WHAT IS NEEDED | Please show all lines of the records that include "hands".

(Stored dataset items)
::::::::

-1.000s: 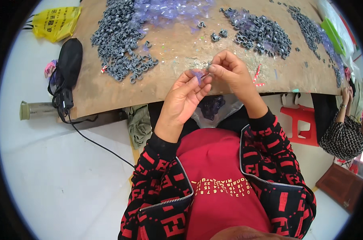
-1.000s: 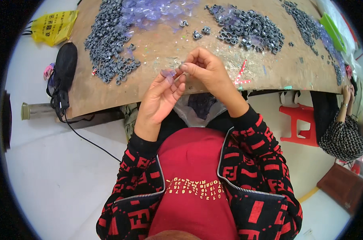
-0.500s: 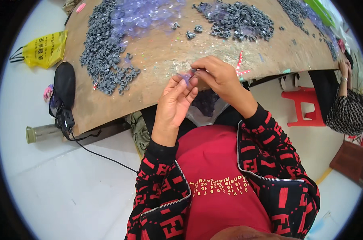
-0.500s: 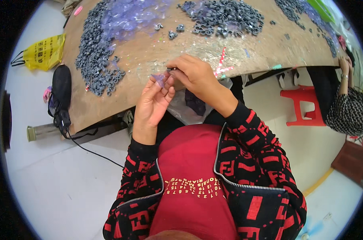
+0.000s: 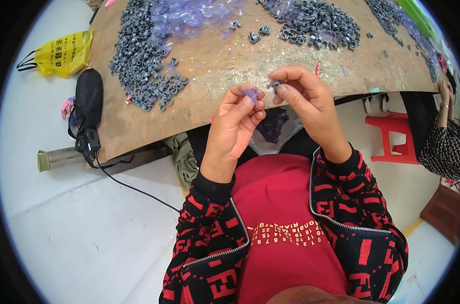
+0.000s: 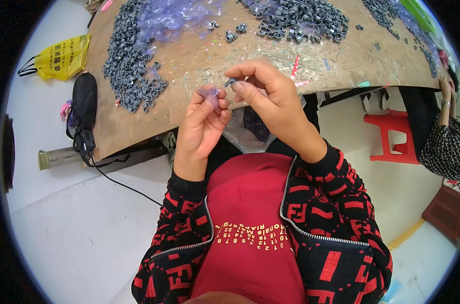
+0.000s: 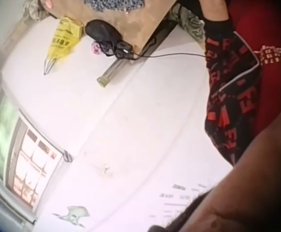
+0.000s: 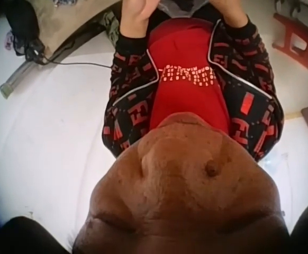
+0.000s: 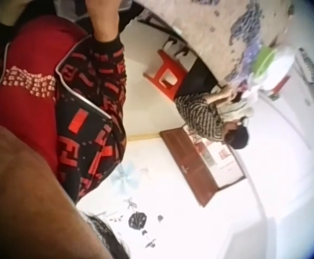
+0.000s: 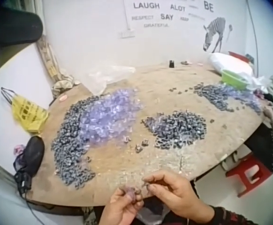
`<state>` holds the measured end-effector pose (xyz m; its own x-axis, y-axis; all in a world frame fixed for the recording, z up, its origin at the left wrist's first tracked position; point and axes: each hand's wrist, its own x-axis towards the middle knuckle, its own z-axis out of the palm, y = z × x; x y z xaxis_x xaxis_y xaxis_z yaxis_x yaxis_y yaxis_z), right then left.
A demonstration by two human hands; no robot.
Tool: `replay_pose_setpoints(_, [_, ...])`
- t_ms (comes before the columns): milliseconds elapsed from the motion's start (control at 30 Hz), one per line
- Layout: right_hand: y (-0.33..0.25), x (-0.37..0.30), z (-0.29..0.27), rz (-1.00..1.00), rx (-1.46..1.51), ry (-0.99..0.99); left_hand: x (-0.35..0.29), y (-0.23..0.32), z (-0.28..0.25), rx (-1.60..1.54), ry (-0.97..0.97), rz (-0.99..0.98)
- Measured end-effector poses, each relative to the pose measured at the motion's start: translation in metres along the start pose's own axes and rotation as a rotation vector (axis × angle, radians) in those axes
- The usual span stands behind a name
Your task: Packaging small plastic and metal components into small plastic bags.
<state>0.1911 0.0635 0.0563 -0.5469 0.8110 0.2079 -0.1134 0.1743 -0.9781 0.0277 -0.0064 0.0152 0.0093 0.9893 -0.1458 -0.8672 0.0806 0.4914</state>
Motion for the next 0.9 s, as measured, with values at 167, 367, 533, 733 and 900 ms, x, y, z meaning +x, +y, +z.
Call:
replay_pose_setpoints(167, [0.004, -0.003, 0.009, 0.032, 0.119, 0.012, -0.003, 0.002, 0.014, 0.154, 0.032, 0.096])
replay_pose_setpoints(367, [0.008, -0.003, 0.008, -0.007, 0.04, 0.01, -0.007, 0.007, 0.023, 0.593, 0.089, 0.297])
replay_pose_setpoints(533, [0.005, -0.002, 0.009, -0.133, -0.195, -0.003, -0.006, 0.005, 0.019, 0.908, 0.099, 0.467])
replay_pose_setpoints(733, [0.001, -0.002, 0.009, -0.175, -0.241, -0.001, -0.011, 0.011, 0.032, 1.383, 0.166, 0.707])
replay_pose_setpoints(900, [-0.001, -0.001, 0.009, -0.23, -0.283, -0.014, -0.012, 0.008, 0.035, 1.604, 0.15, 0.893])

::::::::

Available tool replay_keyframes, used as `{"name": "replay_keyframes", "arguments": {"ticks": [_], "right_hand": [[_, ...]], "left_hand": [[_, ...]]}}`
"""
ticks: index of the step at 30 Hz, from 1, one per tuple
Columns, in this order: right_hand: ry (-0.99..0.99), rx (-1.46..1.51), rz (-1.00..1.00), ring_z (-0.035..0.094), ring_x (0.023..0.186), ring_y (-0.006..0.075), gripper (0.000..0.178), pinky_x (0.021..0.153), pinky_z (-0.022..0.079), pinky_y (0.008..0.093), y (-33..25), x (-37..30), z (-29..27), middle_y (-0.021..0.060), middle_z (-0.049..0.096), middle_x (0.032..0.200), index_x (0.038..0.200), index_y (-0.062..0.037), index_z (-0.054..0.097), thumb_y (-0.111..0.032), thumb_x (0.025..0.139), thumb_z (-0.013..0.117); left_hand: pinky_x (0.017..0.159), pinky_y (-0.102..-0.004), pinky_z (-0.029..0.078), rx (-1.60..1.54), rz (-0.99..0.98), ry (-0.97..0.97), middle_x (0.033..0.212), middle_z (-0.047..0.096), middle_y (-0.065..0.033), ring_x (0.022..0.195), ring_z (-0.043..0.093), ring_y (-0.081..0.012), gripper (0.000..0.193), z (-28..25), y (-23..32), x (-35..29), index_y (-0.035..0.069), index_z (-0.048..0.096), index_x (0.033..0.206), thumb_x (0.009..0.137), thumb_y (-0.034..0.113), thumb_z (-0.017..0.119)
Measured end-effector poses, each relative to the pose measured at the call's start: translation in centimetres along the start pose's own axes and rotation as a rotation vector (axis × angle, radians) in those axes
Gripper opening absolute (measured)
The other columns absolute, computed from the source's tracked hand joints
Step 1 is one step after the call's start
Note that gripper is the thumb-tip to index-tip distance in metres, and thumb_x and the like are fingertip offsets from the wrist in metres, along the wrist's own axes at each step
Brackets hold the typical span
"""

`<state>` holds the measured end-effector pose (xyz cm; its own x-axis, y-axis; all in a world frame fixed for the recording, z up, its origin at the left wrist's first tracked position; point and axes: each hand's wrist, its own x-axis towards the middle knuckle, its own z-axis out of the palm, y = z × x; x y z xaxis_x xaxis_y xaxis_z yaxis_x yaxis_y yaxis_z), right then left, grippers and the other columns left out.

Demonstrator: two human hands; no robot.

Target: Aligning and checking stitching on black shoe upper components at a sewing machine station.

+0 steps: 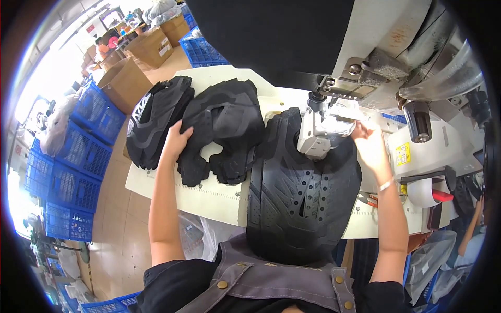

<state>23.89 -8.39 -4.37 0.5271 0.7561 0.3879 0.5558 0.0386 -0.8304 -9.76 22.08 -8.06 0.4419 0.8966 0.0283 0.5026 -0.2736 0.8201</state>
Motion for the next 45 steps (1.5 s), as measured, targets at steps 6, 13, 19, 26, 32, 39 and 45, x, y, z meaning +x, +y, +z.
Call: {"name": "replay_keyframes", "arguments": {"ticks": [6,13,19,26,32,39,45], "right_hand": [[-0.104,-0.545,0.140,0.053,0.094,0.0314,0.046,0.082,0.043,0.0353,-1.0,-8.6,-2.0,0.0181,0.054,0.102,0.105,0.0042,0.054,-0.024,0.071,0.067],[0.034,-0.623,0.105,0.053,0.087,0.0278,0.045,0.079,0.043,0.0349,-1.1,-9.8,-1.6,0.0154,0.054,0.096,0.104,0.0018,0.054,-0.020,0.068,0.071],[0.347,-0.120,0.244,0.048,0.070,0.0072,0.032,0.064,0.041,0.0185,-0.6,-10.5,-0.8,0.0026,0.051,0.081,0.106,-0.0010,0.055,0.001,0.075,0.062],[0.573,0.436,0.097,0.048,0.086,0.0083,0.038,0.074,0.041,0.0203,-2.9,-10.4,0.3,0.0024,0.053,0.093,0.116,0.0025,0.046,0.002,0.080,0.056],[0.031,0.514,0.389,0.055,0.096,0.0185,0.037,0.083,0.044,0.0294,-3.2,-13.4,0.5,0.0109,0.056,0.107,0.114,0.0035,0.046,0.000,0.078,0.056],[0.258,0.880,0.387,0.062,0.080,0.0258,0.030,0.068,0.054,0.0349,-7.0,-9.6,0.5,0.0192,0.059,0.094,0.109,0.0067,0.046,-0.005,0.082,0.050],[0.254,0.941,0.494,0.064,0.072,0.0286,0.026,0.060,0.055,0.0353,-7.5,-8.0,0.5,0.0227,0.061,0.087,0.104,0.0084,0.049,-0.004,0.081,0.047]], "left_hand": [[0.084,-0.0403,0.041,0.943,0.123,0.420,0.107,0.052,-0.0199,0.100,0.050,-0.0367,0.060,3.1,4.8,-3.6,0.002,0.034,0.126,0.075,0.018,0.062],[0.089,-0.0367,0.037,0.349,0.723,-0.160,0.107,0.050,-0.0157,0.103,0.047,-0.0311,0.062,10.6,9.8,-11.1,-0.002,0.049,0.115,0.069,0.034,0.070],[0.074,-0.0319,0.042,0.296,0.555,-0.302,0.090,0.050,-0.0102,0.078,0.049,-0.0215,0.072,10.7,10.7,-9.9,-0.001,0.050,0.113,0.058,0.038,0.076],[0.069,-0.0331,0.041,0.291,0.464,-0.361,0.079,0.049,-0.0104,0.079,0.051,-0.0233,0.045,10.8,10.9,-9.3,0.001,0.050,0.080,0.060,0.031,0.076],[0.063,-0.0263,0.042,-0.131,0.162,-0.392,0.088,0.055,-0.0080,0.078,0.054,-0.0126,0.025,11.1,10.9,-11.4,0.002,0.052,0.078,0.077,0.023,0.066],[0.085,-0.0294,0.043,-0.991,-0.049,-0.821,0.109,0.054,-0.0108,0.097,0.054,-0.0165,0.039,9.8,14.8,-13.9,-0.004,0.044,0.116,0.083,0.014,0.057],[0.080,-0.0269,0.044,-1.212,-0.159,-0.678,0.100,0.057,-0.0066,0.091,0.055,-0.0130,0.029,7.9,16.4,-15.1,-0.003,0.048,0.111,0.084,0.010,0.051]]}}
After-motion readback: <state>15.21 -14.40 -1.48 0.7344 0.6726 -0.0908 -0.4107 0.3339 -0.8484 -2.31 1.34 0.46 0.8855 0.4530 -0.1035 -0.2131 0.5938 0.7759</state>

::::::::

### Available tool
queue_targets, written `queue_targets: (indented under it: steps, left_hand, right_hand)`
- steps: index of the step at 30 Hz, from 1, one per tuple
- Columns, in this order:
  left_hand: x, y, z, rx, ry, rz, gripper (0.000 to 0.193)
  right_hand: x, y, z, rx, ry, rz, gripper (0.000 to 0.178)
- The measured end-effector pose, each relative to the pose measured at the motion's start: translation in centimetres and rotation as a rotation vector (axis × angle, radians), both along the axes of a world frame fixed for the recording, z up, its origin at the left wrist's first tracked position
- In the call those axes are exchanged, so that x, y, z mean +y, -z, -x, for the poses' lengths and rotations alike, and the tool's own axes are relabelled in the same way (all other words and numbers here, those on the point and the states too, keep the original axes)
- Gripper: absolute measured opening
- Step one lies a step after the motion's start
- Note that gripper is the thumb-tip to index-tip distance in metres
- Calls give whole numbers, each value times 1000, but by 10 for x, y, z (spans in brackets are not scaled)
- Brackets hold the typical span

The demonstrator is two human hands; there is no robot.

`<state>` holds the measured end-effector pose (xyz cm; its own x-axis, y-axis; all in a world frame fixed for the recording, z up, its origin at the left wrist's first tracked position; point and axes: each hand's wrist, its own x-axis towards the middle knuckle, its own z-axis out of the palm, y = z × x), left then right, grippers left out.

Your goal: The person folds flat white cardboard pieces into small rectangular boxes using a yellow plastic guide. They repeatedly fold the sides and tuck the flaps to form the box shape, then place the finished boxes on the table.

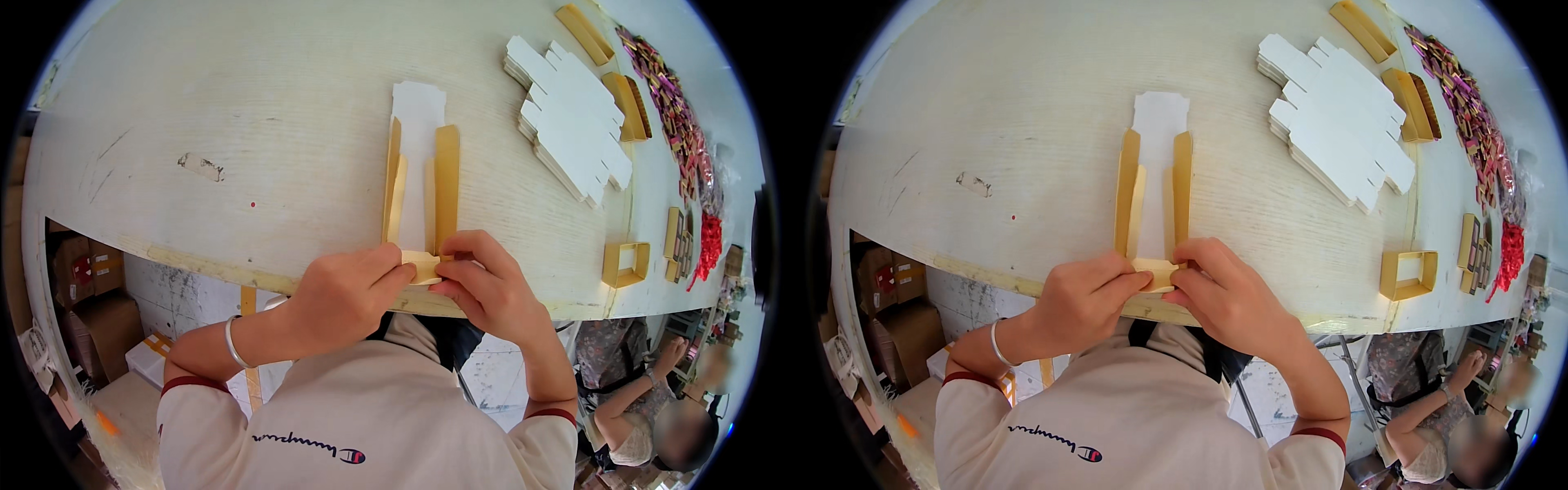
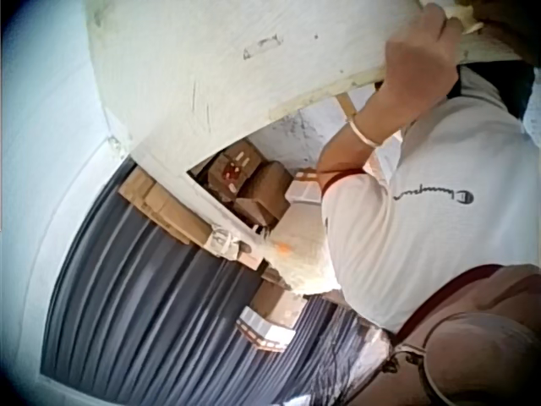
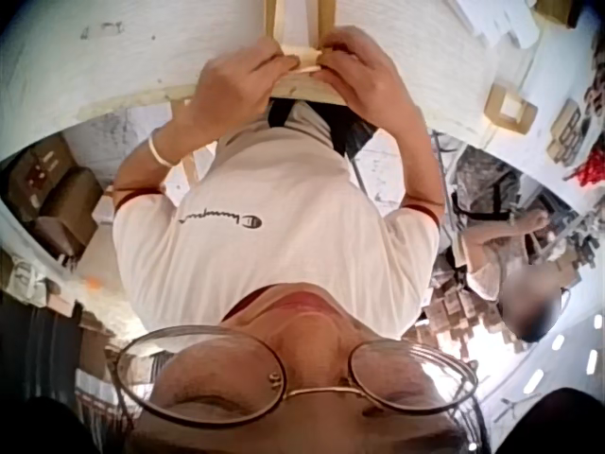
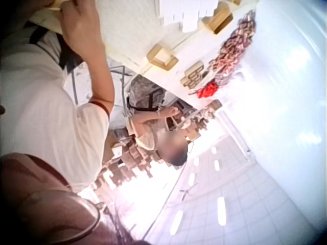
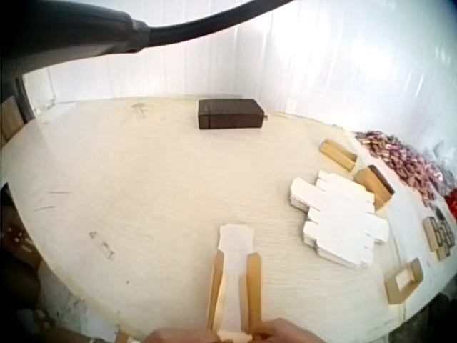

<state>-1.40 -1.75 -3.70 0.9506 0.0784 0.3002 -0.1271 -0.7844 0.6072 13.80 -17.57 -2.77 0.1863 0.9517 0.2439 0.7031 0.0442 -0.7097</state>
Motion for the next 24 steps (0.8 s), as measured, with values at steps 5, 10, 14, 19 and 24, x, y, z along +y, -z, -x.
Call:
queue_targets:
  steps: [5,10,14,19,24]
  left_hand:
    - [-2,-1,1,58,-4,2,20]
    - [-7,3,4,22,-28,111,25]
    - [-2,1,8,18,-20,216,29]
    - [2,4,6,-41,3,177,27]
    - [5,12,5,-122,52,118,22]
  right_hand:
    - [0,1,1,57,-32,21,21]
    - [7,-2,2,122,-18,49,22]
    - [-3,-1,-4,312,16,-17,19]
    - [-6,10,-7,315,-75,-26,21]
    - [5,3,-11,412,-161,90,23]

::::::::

SOLUTION FOR THIS PROBLEM |
A demonstration by two human hands; no robot.
Demonstrator: two human hands; no robot.
The demonstrator is two human hands; there is no robot.

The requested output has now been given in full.